La Historia. ¿Puede todavía apelarse a tan obsoleta autoridad? Lo que voy a decir no es más que una confesión puramente personal: como novelista siempre me sentí dentro de la historia, o sea a medio camino de un recorrido, en diálogo con los que me han precedido e incluso tal vez (menos) con los que vendrán. Hablo por supuesto de la historia de la novela, de ninguna otra, y hablo de ella tal como la veo: no tiene nada que ver con la razón extrahumana de Hegel; no está decidida de antemano, ni es idéntica a la idea de progreso; es del todo humana, hecha por los hombres, por algunos hombres, y, por lo tanto, es comparable a la evolución de un único artista que unas veces actúa de un modo trivial y otras imprevisible, unas veces con genio y otras sin, y que muchas veces desperdicia las oportunidades.
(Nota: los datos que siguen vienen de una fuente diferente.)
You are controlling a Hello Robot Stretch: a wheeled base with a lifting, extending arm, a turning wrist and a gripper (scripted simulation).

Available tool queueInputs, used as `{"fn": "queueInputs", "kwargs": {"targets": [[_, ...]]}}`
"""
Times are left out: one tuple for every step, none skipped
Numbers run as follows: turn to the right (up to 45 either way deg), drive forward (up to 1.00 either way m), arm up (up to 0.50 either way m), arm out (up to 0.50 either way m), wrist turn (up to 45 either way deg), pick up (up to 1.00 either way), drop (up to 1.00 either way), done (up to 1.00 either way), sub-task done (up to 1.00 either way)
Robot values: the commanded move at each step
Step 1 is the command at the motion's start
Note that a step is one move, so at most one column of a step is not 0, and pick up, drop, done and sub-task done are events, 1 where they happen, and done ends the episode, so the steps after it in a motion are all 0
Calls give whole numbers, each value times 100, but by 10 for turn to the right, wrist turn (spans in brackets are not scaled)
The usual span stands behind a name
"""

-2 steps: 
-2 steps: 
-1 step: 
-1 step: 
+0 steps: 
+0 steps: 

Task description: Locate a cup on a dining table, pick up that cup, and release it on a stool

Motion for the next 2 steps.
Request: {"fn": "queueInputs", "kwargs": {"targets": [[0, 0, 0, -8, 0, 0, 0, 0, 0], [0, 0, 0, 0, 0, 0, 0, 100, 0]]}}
Estoy haciendo una declaración de adhesión a la historia de la novela cuando de todas mis novelas se desprende el horror a la Historia, a esa fuerza hostil, inhumana que, al no haber sido invitada, al no ser deseada, invade desde el exterior nuestras vidas y las destruye. Sin embargo, no hay incoherencia alguna en esta doble actitud, ya que la Historia de la humanidad y la historia de la novela son cosas muy distintas. Si la primera no pertenece al hombre, si se ha impuesto a él como una fuerza ajena sobre la que no tiene control alguno, la historia de la novela (de la pintura, de la música) nació de la libertad del hombre, de sus creaciones enteramente personales, de sus elecciones. El sentido de la historia de un arte se opone al de la Historia a secas. Gracias a su carácter personal, la historia de un arte es una venganza del hombre contra la impersonalidad de la Historia de la humanidad.

¿Carácter personal de la historia de la novela? Para poder formar un solo todo a lo largo de los siglos, ¿acaso no debe esta historia estar unida por un sentido común, permanente y, por lo tanto, necesariamente suprapersonal? No.